WHAT TO WORK ON: Search the data below for the string "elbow". Extract every line that contains it.

START DATA

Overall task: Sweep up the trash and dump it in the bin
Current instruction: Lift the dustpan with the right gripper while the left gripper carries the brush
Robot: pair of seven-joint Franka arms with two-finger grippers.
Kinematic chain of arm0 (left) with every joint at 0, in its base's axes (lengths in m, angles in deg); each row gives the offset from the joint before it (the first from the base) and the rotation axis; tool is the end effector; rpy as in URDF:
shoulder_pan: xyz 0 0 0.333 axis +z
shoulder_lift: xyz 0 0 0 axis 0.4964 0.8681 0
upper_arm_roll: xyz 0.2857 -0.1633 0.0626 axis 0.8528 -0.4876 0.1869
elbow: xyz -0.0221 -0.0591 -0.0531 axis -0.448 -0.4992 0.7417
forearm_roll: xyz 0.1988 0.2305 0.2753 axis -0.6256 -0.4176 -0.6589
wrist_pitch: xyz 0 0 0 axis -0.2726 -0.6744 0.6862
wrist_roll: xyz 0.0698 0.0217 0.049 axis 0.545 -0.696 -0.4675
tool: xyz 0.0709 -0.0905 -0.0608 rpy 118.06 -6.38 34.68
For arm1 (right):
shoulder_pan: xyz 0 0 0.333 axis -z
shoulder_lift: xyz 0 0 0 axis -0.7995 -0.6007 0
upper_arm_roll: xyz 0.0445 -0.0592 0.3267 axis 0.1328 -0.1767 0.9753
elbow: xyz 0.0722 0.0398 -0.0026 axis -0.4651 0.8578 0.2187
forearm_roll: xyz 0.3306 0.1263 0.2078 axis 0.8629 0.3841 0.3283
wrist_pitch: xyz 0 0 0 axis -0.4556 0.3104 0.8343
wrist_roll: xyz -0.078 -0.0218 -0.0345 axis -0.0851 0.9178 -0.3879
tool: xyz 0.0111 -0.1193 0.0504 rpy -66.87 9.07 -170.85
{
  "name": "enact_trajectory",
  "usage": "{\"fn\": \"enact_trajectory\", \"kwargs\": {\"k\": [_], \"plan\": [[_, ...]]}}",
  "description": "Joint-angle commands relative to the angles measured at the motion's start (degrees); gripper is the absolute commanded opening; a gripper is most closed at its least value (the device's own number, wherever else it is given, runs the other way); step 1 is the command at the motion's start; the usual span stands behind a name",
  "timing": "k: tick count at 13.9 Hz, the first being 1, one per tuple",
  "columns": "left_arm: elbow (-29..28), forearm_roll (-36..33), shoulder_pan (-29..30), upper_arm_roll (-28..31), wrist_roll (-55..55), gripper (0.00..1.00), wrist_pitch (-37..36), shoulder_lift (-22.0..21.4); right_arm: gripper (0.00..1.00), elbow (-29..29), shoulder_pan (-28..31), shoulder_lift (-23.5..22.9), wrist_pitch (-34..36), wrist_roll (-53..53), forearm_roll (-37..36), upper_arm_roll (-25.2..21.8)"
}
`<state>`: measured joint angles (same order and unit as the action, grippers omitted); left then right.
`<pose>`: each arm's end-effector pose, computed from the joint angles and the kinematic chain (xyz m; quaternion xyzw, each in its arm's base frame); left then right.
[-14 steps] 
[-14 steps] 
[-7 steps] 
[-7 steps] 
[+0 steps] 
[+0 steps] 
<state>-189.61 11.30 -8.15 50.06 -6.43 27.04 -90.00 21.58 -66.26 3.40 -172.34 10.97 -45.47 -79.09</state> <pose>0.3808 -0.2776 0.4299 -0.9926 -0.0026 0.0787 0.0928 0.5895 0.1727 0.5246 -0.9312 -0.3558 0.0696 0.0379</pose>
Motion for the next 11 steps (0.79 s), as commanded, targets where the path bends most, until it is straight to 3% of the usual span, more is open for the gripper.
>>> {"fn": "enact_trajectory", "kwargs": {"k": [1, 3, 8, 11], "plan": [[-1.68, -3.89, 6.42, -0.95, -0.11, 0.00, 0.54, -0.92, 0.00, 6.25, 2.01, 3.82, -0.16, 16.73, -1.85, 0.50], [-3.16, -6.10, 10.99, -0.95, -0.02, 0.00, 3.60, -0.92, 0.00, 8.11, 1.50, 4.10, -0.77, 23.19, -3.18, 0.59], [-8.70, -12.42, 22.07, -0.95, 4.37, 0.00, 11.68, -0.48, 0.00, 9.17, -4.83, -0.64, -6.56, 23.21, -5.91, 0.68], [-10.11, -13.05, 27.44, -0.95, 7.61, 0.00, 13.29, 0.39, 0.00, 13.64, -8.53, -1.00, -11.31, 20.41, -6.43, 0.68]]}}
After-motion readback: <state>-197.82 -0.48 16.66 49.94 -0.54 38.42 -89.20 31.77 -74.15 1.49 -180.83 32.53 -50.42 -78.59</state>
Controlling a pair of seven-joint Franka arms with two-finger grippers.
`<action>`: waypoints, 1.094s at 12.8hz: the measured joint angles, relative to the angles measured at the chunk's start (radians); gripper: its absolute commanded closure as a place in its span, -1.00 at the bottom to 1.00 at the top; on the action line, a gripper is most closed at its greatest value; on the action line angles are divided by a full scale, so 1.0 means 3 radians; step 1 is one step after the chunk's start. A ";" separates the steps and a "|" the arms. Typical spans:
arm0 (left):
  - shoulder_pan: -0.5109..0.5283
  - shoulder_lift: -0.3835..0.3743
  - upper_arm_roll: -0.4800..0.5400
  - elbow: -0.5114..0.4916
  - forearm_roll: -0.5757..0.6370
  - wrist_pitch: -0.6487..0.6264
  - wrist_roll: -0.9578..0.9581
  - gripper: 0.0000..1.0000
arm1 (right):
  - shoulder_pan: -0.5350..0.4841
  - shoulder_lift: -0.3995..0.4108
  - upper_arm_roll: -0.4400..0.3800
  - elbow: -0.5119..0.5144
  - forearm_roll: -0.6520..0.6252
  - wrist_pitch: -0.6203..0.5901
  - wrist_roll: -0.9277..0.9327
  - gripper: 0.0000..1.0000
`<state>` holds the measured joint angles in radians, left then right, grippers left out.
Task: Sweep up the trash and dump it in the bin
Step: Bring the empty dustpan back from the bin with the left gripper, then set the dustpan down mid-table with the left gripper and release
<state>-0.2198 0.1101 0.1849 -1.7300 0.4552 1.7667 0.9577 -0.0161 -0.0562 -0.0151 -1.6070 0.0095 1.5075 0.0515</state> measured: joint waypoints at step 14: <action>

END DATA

RESPONSE BOX:
elbow: xyz -0.0221 -0.0591 -0.0531 axis -0.448 -0.4992 0.7417
elbow: xyz 0.0722 0.0398 -0.0026 axis -0.4651 0.8578 0.2187
  "columns": "left_arm: elbow (-29..28), forearm_roll (-36..33), shoulder_pan (-29..30), upper_arm_roll (-28..31), wrist_roll (-55..55), gripper (0.00..1.00), wrist_pitch (-37..36), shoulder_lift (-22.0..21.4); right_arm: gripper (0.00..1.00), elbow (-29..29), shoulder_pan (-28..31), shoulder_lift (-23.5..22.9), wrist_pitch (-34..36), wrist_roll (-53..53), forearm_roll (-37..36), upper_arm_roll (-25.2..21.8)"
  - elbow: -0.5114..0.4916
  - elbow: -0.5119..0.5144

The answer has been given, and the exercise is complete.